* **Your objective**: Would you please set down the lines of the data from the one containing "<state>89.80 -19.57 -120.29" to the final line, exactly and only those?
>>>>>
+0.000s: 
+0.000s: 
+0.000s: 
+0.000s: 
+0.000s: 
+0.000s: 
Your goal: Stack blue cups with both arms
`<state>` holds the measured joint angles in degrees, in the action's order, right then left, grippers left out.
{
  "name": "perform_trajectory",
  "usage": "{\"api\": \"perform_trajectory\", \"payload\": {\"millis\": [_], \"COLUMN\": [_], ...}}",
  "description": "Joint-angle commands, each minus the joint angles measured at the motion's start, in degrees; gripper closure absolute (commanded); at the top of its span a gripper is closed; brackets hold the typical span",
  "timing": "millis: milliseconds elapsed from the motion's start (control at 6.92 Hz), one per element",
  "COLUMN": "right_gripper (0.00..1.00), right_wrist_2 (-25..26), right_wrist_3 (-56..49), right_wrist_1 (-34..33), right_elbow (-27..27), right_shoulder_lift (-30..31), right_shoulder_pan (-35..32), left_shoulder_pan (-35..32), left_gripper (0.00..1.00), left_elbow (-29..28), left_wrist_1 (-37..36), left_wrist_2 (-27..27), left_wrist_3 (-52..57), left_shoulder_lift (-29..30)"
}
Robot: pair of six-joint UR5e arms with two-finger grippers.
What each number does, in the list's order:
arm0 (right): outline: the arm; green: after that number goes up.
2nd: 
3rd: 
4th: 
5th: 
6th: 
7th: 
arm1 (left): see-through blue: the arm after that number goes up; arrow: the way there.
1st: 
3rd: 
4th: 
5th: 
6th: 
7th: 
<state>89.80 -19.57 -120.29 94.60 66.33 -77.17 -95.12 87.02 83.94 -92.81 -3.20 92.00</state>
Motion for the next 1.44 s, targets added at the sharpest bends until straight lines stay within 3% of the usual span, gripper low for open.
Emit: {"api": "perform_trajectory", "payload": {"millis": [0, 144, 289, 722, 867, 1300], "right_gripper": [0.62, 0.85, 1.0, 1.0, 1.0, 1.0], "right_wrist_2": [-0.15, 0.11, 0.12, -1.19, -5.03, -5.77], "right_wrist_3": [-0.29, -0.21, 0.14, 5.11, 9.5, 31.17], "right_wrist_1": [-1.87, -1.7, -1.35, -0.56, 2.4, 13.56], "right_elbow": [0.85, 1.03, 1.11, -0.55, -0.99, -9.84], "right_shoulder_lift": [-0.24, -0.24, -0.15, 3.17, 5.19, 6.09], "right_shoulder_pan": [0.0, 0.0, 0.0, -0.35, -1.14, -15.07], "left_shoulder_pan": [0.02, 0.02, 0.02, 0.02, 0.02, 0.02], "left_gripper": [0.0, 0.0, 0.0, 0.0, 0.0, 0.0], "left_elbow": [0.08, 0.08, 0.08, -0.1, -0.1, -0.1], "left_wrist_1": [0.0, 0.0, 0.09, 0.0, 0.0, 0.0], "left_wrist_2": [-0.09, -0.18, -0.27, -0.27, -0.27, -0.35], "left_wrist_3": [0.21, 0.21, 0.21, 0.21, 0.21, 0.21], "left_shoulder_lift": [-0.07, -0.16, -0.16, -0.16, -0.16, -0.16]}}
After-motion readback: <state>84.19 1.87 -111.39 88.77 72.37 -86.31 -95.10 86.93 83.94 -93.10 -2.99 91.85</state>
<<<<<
* **Task output**:
<state>89.80 -19.57 -120.29 94.60 66.33 -77.17 -95.12 87.02 83.94 -92.81 -3.20 92.00</state>
Motion for the next 1.44 s, targets added at the sharpest bends until straight lines stay within 3% of the usual span, gripper low for open.
Emit: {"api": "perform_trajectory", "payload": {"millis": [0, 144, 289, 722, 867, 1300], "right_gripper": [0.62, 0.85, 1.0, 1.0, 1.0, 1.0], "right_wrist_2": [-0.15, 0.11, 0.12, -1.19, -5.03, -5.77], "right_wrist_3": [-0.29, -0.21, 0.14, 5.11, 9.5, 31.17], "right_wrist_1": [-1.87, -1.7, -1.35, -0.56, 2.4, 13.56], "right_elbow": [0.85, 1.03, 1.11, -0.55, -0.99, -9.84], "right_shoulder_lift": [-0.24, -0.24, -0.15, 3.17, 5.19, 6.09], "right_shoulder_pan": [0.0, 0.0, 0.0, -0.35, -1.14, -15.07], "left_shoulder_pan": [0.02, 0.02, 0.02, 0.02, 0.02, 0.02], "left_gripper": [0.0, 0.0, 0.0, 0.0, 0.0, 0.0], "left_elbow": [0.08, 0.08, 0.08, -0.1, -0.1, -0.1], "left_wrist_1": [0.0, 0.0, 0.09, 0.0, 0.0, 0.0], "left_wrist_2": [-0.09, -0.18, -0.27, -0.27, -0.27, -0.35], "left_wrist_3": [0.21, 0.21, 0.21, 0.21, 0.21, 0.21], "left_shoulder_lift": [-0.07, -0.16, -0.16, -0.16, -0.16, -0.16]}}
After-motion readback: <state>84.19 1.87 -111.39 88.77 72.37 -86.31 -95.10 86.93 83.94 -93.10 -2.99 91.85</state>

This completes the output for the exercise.